* [Prompt]: What is the number of lines in the data that hold the string "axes"? Reply with that number only.

________________________________________

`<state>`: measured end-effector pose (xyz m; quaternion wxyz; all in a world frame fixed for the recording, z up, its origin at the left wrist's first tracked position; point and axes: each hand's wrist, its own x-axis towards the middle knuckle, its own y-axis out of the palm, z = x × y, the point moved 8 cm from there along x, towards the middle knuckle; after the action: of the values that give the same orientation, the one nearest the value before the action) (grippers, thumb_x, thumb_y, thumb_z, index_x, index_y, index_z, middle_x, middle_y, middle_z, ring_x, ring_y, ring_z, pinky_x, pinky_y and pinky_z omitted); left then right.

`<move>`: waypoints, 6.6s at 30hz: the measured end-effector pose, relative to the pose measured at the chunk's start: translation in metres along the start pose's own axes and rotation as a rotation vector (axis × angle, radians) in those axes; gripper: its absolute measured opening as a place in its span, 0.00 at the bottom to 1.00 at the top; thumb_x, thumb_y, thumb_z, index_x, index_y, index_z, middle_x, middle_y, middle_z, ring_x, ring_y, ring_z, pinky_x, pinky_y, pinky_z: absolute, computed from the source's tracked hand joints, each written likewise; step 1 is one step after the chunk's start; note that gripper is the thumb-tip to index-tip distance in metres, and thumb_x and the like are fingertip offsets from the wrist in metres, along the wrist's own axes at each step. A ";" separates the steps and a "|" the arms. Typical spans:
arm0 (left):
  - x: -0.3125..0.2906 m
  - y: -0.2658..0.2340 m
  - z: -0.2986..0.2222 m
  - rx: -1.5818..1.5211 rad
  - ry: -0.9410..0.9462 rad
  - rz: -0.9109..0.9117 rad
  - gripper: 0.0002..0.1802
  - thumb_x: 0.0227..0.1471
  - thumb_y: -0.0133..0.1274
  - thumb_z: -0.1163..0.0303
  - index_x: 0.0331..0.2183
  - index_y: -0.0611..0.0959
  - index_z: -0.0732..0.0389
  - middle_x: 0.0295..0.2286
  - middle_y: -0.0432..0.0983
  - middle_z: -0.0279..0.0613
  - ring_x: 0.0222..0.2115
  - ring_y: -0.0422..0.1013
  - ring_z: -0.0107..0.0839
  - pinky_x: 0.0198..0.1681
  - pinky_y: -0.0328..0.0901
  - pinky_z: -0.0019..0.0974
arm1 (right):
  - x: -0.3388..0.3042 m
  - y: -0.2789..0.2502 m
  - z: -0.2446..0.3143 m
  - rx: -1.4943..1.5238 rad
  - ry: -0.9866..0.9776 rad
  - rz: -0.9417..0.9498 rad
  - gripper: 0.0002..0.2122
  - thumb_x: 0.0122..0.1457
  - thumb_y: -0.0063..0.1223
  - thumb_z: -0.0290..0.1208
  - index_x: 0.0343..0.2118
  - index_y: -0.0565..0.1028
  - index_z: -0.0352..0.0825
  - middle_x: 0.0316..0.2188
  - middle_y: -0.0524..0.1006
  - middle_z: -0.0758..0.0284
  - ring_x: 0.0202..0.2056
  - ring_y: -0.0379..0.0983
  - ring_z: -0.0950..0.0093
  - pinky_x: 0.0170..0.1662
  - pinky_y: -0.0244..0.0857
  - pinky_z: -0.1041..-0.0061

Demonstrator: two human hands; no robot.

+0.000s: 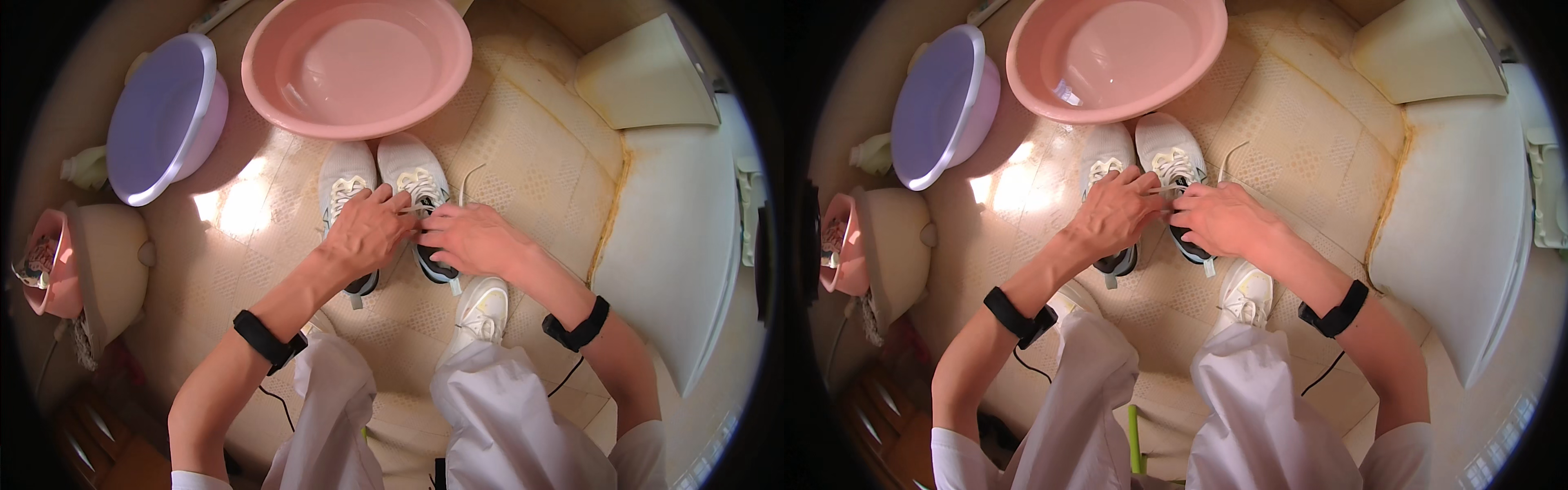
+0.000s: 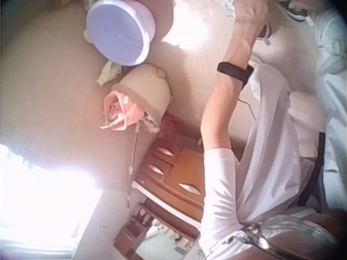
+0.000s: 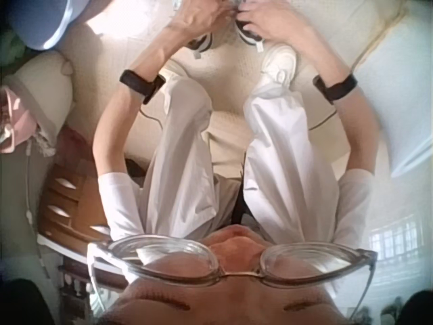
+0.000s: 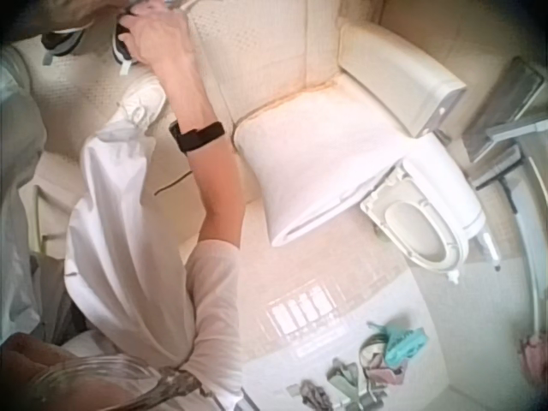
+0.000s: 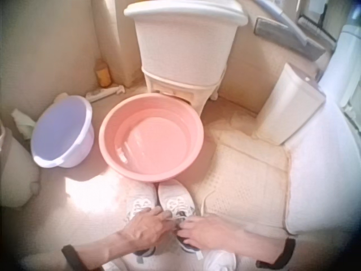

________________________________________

* [Answer box]: 2